What this task involves:
Your answer should be the exact lines of the data below from the one containing "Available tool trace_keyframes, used" through the one containing "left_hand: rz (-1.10"; please include nothing else.

Input:
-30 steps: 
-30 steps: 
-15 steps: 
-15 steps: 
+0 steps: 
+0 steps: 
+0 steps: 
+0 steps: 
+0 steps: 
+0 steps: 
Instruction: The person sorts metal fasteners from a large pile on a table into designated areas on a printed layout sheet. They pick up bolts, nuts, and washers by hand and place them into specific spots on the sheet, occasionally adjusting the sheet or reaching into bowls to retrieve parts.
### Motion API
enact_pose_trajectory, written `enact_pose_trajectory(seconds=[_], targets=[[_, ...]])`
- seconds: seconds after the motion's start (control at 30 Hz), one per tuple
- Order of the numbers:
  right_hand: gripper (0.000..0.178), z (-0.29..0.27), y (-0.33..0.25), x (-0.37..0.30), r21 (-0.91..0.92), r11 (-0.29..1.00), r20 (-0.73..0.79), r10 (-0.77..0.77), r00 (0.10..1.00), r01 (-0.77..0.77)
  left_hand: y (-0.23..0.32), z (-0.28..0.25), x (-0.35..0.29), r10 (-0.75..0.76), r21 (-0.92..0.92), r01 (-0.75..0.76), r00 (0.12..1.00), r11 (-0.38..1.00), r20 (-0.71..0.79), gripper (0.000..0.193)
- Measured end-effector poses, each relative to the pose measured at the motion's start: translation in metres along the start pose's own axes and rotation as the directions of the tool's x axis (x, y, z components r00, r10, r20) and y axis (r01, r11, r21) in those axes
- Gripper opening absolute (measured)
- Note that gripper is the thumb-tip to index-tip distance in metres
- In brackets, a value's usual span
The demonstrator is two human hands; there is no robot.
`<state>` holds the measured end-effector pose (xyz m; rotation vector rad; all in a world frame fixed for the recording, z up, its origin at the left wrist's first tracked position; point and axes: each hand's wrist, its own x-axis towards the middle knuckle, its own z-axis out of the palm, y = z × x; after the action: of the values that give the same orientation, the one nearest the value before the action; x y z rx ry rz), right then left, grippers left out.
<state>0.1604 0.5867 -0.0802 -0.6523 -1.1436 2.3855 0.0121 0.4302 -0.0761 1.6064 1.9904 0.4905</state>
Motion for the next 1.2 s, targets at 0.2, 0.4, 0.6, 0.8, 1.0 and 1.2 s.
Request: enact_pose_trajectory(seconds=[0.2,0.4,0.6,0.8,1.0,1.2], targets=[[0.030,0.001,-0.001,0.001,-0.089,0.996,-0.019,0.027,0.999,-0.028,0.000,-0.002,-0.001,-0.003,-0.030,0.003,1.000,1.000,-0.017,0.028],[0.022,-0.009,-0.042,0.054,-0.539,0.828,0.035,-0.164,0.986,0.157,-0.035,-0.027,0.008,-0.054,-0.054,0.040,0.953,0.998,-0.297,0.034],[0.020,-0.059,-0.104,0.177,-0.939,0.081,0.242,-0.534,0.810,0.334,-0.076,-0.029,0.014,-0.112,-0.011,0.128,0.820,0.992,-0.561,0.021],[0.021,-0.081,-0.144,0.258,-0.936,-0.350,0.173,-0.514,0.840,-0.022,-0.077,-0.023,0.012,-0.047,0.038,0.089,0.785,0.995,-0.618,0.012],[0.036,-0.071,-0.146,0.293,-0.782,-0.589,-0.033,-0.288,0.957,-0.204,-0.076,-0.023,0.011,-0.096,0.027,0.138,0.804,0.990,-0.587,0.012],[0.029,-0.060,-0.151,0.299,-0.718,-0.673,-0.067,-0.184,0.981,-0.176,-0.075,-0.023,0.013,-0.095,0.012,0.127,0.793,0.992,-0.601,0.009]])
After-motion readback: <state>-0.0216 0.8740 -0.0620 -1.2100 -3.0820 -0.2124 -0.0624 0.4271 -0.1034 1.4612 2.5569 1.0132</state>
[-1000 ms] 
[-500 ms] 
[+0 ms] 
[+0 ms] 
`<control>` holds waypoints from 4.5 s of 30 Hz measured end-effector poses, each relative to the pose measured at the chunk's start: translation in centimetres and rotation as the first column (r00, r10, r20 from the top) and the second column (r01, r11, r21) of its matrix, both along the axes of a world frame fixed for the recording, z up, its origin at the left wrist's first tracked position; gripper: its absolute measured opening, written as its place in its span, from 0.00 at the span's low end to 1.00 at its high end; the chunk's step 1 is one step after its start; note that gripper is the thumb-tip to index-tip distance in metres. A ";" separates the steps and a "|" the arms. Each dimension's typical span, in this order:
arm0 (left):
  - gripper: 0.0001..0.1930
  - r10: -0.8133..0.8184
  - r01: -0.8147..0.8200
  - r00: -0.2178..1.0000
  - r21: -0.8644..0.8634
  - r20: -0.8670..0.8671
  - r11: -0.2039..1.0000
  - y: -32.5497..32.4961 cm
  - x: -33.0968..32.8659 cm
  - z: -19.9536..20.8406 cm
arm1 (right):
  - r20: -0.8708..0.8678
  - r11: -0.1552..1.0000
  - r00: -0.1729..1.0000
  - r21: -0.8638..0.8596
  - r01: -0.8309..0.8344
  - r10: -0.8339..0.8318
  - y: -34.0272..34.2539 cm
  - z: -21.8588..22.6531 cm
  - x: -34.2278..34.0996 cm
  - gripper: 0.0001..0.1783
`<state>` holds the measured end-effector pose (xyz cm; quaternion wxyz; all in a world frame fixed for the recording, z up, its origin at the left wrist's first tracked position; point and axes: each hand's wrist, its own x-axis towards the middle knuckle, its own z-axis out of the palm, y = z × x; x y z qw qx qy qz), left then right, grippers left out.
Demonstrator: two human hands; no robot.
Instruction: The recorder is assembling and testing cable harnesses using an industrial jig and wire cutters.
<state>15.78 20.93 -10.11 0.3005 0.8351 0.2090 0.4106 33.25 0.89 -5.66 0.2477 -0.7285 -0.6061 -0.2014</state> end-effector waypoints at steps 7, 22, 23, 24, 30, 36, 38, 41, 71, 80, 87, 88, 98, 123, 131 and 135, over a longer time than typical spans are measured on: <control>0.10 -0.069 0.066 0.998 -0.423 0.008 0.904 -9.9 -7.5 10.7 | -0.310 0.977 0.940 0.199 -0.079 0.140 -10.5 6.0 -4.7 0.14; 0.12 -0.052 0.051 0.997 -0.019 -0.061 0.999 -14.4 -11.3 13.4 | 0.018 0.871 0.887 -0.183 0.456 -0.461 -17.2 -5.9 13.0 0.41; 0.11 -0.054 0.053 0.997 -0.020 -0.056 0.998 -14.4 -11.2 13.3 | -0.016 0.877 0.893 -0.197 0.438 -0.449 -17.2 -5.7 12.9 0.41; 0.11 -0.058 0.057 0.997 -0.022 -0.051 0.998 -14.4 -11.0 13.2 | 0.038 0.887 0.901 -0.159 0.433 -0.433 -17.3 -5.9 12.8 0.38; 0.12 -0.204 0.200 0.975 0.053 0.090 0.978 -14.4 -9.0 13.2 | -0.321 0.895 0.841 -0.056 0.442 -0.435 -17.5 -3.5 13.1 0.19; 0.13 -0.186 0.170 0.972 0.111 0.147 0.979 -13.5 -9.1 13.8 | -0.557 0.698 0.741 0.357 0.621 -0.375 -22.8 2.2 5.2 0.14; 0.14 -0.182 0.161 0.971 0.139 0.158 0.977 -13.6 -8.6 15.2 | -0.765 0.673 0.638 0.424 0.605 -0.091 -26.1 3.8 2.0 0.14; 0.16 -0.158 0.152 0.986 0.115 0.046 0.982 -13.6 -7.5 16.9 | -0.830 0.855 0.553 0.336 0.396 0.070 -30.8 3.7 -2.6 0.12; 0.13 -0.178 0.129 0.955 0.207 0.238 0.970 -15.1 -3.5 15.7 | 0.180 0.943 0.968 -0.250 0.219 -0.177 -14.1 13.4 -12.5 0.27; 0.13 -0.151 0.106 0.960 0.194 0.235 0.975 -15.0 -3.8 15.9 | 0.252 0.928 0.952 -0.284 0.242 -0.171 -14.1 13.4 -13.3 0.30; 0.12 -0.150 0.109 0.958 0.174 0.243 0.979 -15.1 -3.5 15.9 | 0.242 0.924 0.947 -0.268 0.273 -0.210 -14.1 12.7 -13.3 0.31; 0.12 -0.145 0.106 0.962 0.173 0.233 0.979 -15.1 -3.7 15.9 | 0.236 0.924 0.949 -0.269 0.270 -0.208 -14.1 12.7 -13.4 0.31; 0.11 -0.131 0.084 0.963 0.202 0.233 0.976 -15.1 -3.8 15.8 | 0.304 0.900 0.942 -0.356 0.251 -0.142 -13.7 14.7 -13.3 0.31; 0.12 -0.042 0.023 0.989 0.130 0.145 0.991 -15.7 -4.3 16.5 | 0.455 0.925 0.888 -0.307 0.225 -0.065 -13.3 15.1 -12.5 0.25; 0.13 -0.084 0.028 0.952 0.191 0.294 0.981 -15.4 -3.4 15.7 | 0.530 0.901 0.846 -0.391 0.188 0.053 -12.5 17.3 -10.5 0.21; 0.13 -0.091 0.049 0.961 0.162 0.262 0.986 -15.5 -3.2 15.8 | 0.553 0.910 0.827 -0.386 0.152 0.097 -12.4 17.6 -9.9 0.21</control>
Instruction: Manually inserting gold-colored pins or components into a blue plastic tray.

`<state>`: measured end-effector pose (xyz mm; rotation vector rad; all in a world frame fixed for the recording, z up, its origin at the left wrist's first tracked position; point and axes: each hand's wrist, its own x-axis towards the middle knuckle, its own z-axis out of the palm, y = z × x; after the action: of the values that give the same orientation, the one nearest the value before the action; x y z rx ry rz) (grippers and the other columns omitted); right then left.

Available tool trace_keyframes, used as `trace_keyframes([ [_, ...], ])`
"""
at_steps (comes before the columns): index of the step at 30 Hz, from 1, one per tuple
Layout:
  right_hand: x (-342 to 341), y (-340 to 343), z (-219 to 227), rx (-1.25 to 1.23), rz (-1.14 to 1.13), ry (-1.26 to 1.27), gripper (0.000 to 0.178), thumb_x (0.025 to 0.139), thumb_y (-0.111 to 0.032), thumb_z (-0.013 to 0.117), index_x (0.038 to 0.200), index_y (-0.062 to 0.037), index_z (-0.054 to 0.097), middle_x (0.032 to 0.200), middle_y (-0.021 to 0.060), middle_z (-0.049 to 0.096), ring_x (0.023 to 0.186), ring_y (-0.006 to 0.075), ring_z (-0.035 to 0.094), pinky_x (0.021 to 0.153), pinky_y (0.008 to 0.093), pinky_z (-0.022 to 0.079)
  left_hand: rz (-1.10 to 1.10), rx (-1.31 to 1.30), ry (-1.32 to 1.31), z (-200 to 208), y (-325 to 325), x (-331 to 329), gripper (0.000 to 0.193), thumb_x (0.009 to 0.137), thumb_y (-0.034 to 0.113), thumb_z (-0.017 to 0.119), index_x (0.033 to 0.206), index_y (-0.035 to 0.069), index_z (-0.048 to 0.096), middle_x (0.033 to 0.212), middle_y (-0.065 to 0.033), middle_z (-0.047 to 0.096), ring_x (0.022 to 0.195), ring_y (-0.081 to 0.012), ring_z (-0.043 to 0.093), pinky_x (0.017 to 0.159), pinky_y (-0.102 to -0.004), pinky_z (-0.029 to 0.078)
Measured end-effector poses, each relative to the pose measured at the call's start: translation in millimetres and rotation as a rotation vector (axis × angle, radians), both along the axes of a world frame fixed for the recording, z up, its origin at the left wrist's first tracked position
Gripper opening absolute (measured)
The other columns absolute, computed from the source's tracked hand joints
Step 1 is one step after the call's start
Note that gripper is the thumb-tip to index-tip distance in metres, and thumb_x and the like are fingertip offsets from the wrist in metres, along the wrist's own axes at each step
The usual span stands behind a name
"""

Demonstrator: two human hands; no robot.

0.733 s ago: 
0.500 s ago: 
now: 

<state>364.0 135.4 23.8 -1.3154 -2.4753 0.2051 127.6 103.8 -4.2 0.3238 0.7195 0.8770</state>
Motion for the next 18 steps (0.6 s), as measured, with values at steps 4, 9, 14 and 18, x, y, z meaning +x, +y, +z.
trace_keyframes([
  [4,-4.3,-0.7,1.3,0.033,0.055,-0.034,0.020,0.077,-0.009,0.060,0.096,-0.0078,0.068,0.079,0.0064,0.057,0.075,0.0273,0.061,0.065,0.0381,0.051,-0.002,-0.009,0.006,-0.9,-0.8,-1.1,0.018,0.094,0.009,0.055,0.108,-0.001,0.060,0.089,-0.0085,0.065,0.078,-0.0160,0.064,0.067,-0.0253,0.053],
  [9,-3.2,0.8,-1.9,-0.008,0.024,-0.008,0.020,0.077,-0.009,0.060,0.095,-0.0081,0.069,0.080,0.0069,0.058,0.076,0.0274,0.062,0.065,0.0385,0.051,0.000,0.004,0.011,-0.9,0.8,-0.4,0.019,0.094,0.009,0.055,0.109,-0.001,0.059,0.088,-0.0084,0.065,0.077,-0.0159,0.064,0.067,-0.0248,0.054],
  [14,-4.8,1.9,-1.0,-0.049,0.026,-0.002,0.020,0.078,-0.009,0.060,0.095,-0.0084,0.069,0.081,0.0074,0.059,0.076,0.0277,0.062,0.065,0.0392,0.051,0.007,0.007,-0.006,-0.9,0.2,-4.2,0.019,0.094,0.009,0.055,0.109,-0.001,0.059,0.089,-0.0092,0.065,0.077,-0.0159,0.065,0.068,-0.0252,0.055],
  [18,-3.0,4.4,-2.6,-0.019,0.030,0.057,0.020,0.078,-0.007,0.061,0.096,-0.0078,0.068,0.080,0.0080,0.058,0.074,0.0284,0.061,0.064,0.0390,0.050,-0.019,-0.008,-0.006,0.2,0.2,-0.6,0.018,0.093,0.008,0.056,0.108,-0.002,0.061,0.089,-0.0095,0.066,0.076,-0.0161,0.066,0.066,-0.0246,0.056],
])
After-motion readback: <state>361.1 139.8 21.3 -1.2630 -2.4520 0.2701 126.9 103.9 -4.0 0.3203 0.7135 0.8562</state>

Answer for this exercise:
Available tool trace_keyframes, used as `trace_keyframes([ [_, ...], ])`
"""
at_steps (comes before the columns): index of the step at 30 Hz, from 1, one per tuple
Layout:
  right_hand: x (-342 to 341), y (-340 to 343), z (-219 to 227), rx (-1.25 to 1.23), rz (-1.14 to 1.13), ry (-1.26 to 1.27), gripper (0.000 to 0.178), thumb_x (0.025 to 0.139), thumb_y (-0.111 to 0.032), thumb_z (-0.013 to 0.117), index_x (0.038 to 0.200), index_y (-0.062 to 0.037), index_z (-0.054 to 0.097), middle_x (0.032 to 0.200), middle_y (-0.021 to 0.060), middle_z (-0.049 to 0.096), ring_x (0.023 to 0.186), ring_y (-0.006 to 0.075), ring_z (-0.035 to 0.094), pinky_x (0.021 to 0.153), pinky_y (0.008 to 0.093), pinky_z (-0.022 to 0.079)
  left_hand: rz (-1.10 to 1.10), rx (-1.31 to 1.30), ry (-1.32 to 1.31), z (-200 to 208), y (-325 to 325), x (-331 to 329), gripper (0.000 to 0.193), thumb_x (0.009 to 0.137), thumb_y (-0.034 to 0.113), thumb_z (-0.017 to 0.119), index_x (0.033 to 0.206), index_y (-0.035 to 0.069), index_z (-0.048 to 0.096), middle_x (0.033 to 0.212), middle_y (-0.065 to 0.033), middle_z (-0.047 to 0.096), ring_x (0.022 to 0.195), ring_y (-0.081 to 0.012), ring_z (-0.043 to 0.093), pinky_x (0.017 to 0.159), pinky_y (-0.102 to -0.004), pinky_z (-0.029 to 0.078)

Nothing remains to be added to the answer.